■ Problem requirements ■
The lines to return are those below that contain the word "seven".

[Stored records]
------------------------------------------------------------
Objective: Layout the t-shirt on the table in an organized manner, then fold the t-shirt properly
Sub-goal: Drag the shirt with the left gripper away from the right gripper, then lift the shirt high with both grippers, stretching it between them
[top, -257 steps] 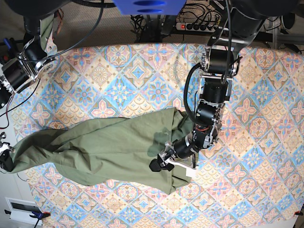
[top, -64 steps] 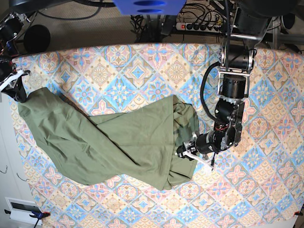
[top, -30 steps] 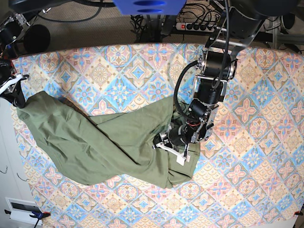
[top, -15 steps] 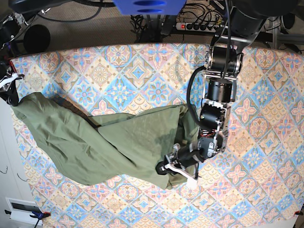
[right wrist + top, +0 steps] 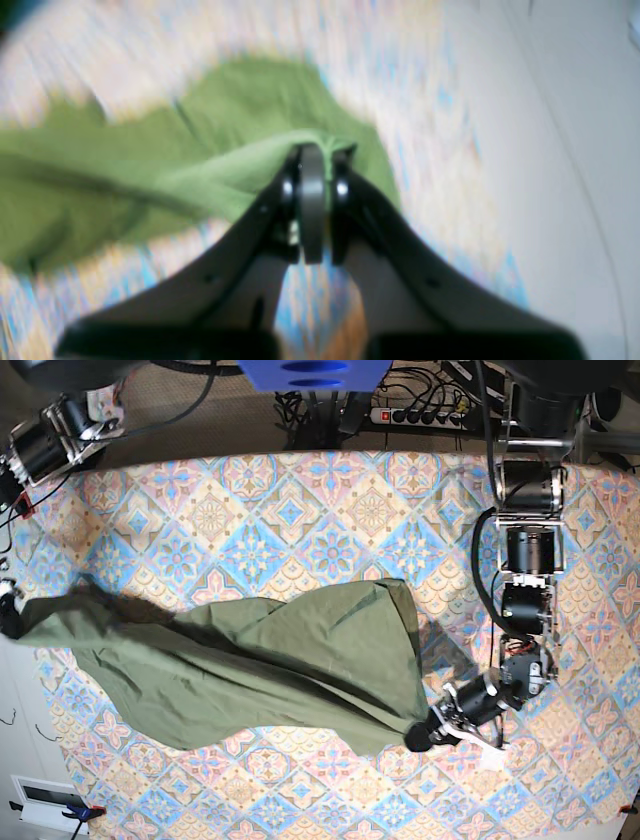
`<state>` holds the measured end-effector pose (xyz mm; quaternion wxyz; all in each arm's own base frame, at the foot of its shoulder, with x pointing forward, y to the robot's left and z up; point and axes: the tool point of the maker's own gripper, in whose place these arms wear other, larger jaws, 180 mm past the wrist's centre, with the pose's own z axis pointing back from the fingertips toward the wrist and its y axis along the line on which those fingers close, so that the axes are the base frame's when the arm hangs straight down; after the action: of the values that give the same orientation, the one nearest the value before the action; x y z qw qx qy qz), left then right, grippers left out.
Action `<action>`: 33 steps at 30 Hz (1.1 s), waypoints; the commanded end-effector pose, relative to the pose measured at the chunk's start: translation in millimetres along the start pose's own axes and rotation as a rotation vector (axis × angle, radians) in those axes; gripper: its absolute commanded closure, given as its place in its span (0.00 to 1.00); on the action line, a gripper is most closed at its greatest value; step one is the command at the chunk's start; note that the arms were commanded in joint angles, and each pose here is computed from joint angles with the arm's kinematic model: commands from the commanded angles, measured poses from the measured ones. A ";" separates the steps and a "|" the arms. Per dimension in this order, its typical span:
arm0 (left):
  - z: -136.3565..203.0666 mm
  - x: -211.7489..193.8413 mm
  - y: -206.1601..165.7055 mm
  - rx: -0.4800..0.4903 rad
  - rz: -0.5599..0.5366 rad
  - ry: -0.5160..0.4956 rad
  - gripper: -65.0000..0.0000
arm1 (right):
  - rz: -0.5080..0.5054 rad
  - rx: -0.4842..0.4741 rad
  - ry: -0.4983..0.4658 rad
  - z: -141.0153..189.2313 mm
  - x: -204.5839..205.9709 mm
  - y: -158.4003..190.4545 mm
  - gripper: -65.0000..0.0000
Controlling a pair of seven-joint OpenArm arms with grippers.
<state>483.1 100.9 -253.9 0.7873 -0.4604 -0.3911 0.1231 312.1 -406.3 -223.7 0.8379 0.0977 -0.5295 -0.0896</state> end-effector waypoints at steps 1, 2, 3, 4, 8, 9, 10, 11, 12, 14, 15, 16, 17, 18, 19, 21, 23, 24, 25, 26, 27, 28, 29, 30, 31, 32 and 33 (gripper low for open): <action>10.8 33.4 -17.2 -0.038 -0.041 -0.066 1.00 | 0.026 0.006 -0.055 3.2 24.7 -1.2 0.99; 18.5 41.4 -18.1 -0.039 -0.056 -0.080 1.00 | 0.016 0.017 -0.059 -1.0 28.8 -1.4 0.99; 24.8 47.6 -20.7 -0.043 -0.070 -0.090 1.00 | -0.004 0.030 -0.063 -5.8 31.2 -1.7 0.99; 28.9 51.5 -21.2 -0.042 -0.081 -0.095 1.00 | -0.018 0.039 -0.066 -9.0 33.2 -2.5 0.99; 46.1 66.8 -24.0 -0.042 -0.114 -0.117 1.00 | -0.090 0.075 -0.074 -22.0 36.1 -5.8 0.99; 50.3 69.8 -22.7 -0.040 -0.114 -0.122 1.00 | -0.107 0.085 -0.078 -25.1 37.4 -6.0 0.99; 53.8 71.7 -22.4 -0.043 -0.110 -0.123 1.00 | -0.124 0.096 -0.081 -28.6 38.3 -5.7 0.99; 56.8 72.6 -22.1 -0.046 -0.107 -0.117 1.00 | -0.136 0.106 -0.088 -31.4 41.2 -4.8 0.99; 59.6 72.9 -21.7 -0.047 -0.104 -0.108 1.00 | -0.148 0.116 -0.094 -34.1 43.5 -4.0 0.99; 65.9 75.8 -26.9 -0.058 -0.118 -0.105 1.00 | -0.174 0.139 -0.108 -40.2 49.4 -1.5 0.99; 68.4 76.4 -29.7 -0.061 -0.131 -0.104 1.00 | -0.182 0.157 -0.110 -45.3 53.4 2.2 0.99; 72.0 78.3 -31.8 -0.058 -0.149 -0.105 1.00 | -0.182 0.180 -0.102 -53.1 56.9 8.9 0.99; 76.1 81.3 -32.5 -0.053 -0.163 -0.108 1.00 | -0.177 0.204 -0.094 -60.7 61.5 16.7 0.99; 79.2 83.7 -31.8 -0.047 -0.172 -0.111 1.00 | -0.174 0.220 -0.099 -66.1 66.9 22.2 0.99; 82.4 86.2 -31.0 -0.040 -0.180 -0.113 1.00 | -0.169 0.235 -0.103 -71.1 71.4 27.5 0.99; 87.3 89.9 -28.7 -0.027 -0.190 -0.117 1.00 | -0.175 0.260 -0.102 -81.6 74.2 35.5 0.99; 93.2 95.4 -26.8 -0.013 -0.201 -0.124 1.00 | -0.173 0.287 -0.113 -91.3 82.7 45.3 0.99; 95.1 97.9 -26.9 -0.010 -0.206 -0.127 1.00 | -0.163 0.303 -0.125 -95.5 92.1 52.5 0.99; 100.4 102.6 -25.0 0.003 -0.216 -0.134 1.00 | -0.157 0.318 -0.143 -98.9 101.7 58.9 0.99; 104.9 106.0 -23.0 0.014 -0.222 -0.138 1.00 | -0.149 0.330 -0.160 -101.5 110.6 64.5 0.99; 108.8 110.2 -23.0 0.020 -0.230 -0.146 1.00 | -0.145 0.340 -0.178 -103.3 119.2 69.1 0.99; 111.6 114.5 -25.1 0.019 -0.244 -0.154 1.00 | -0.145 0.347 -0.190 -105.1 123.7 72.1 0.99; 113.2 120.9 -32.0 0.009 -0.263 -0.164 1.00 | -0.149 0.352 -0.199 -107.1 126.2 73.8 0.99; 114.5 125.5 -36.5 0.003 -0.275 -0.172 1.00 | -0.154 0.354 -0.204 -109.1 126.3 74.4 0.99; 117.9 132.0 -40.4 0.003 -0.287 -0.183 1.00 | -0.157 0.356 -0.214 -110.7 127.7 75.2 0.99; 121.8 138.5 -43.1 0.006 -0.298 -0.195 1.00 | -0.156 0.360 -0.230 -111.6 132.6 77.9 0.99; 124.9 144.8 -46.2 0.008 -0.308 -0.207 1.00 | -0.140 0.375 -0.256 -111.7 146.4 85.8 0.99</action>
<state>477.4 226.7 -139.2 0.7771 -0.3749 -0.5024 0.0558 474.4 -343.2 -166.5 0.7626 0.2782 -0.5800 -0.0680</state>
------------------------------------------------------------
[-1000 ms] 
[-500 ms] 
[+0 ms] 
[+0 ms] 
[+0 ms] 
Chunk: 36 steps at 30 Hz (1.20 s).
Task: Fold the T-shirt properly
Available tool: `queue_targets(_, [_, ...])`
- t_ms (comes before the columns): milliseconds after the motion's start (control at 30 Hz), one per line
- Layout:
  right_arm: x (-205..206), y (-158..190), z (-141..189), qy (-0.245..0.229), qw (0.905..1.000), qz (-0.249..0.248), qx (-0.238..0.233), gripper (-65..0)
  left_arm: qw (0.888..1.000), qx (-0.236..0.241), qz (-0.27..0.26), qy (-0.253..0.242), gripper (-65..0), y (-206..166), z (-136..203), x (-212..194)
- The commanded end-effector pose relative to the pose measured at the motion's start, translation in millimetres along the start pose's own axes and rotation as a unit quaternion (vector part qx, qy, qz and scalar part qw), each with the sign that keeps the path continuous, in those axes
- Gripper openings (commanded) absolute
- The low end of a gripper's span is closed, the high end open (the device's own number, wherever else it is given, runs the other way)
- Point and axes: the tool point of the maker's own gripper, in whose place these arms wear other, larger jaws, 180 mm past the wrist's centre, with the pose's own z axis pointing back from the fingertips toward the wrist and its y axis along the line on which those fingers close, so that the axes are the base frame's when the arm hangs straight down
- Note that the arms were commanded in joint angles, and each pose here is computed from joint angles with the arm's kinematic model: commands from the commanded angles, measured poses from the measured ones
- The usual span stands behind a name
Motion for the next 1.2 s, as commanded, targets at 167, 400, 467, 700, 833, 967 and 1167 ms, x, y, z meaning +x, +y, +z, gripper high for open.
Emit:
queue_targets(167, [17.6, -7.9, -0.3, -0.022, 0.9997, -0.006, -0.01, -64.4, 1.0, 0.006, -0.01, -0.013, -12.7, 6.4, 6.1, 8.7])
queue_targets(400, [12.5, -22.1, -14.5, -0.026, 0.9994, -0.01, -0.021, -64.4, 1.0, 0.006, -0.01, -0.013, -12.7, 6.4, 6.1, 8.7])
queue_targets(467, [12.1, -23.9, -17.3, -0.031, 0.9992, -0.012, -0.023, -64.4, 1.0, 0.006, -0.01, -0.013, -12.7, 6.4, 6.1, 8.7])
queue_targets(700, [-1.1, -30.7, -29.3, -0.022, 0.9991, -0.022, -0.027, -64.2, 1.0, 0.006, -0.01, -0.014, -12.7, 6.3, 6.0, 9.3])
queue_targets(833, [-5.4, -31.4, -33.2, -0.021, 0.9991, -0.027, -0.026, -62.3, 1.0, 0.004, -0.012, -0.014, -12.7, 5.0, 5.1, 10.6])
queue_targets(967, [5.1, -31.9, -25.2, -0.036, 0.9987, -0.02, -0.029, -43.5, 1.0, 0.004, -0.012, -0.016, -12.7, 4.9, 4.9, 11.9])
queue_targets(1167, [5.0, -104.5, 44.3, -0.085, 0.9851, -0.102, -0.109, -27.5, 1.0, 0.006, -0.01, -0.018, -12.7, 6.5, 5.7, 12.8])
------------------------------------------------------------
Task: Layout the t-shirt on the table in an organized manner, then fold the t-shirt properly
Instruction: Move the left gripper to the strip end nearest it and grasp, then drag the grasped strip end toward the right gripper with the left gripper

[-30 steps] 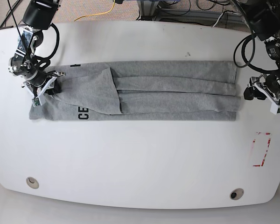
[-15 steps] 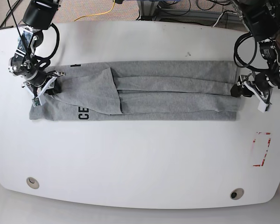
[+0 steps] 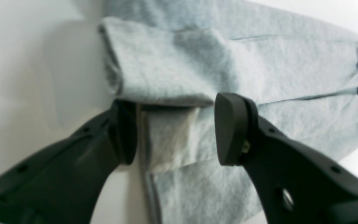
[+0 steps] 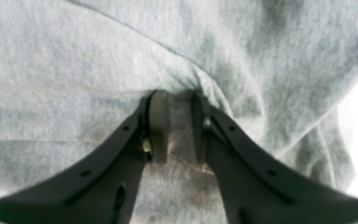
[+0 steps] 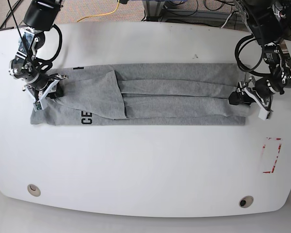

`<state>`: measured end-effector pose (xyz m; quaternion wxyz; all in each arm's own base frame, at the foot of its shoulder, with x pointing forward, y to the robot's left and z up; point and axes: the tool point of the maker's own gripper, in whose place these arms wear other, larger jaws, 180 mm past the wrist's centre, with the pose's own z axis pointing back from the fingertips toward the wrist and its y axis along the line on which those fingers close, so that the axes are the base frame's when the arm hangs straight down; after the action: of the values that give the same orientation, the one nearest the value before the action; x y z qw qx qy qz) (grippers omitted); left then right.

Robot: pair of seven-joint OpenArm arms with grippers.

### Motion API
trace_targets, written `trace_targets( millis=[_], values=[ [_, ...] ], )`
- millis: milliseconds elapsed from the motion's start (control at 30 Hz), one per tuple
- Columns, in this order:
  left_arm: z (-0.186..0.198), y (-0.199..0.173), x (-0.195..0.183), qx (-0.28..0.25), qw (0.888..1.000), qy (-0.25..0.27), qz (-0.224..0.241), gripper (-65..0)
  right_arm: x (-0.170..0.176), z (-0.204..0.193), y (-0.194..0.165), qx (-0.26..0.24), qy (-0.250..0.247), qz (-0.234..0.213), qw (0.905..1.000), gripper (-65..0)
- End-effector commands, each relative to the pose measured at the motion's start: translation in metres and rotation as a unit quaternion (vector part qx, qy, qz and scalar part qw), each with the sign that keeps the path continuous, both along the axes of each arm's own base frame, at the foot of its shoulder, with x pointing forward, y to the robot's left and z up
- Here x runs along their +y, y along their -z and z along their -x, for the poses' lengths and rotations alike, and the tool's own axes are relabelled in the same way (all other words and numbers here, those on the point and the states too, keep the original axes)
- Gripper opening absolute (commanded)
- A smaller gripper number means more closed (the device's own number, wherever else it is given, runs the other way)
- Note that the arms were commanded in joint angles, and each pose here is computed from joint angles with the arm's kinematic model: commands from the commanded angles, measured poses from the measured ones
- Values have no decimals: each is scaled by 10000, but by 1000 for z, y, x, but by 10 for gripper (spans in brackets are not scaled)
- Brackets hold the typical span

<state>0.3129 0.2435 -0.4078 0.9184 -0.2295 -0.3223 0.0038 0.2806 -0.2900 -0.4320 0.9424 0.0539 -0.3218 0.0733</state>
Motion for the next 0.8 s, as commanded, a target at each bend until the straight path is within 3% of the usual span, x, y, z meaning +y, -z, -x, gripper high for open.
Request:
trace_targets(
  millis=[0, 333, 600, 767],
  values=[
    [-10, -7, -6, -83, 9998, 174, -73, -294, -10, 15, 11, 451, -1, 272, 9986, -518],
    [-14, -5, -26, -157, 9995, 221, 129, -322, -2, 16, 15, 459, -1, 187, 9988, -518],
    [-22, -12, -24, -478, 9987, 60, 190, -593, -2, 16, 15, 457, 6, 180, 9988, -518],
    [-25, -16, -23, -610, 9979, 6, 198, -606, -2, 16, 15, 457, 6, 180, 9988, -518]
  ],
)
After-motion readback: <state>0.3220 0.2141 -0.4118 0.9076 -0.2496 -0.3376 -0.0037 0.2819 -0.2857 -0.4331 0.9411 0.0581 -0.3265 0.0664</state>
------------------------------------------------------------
■ Result below ■
Controlling a pair of seven-joint OpenArm arms with grippers.
Robot: pair of seven-joint OpenArm arms with grippers.

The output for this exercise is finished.